Exercise goal. Using the records below, repeat exactly the lines from the one holding "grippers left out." through the one holding "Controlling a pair", both ends included, and no others.

[Data records]
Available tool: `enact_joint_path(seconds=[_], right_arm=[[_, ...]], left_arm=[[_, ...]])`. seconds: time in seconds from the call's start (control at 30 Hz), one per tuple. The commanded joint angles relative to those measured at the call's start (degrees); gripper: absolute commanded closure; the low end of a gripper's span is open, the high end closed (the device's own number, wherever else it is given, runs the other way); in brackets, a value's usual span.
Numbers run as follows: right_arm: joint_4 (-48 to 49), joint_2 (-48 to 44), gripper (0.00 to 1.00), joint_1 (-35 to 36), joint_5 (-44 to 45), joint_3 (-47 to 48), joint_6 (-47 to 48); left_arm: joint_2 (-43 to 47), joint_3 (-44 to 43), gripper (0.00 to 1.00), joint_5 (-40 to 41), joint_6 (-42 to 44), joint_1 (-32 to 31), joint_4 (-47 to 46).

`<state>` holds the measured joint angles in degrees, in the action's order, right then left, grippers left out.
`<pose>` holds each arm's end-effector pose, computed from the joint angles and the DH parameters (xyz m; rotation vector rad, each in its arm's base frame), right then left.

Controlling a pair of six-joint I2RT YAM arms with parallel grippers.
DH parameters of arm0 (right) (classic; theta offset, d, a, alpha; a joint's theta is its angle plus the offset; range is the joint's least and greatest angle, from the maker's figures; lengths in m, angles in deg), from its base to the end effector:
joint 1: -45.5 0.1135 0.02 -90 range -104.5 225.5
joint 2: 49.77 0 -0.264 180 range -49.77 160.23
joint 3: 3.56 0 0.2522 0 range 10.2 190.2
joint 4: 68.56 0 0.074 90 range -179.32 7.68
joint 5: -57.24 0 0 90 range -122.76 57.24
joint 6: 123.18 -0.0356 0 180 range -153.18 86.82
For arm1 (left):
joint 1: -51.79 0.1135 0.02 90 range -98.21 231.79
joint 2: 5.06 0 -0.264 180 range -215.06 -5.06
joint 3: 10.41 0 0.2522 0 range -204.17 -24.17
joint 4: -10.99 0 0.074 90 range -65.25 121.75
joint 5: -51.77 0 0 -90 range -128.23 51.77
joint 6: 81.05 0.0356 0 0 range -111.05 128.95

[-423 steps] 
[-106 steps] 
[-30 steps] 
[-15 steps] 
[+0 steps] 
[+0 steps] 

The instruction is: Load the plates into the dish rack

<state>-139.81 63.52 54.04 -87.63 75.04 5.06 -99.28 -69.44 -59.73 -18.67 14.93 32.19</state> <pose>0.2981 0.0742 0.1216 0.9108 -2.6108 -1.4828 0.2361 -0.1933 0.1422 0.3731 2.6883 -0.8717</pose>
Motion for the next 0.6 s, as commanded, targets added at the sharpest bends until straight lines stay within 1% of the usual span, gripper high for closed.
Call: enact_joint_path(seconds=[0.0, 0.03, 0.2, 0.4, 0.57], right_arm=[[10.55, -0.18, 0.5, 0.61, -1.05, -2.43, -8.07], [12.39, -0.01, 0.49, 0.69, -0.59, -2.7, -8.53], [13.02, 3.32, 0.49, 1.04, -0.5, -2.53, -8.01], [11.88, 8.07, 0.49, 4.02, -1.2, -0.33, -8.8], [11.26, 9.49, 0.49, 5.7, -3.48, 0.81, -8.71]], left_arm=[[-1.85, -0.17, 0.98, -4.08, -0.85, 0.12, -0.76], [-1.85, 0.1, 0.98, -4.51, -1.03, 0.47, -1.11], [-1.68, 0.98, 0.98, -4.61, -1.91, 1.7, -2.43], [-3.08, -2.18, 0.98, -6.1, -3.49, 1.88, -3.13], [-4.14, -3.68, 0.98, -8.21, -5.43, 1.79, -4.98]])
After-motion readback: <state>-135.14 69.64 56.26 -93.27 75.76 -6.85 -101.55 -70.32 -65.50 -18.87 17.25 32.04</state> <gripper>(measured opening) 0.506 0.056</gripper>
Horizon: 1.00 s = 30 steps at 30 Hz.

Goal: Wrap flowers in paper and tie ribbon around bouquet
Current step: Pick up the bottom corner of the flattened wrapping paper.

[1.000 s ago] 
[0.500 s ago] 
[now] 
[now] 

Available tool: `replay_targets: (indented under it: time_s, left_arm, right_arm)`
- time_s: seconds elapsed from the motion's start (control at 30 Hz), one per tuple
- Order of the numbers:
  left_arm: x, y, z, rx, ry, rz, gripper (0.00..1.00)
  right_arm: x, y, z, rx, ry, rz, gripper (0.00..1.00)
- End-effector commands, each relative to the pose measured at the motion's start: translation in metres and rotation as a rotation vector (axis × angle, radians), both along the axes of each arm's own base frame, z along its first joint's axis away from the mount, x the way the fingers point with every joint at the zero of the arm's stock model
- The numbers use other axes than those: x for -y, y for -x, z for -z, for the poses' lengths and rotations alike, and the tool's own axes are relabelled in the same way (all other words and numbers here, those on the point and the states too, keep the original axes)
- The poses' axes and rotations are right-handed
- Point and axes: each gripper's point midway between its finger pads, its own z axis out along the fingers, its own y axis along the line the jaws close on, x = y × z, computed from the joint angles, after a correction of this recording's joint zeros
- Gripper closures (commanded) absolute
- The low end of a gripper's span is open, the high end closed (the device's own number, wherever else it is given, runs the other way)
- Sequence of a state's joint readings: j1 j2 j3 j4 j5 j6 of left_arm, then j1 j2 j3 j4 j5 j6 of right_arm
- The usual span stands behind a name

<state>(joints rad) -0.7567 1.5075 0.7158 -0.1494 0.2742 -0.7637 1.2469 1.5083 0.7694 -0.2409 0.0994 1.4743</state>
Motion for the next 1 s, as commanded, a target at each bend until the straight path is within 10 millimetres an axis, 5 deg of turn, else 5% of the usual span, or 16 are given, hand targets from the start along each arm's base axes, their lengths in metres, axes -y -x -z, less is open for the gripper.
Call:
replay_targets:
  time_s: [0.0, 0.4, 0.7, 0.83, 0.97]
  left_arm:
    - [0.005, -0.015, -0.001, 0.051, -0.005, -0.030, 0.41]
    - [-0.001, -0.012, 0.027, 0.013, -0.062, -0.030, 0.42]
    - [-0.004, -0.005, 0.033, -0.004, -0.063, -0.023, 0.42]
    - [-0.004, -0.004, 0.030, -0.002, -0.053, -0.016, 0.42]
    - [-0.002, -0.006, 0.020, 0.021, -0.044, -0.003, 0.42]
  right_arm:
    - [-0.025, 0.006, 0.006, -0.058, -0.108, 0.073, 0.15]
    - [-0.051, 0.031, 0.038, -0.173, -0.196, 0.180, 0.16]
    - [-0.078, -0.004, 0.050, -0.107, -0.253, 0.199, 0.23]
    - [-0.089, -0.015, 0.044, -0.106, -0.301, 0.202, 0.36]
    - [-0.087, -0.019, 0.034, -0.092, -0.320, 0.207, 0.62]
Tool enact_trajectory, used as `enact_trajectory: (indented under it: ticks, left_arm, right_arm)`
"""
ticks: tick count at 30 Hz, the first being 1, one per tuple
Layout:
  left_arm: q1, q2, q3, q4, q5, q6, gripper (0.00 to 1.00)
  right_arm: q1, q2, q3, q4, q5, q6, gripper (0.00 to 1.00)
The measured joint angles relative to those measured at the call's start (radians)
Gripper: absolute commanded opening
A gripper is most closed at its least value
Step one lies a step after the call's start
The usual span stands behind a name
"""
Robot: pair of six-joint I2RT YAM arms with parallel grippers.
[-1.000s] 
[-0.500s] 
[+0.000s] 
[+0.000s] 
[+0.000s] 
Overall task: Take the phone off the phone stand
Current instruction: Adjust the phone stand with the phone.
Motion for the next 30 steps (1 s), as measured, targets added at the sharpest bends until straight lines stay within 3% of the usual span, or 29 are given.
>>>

Response area.
`<state>` holds the measured joint angles in degrees, in the action's order, right then left, grippers left out.
`<pose>` holds each arm's end-effector pose, computed from the joint angles and the DH parameters (xyz m; rotation vector rad, each in its arm's base frame), right then left.

Controlling a pair of six-joint I2RT YAM arms with parallel grippers.

The output is finished.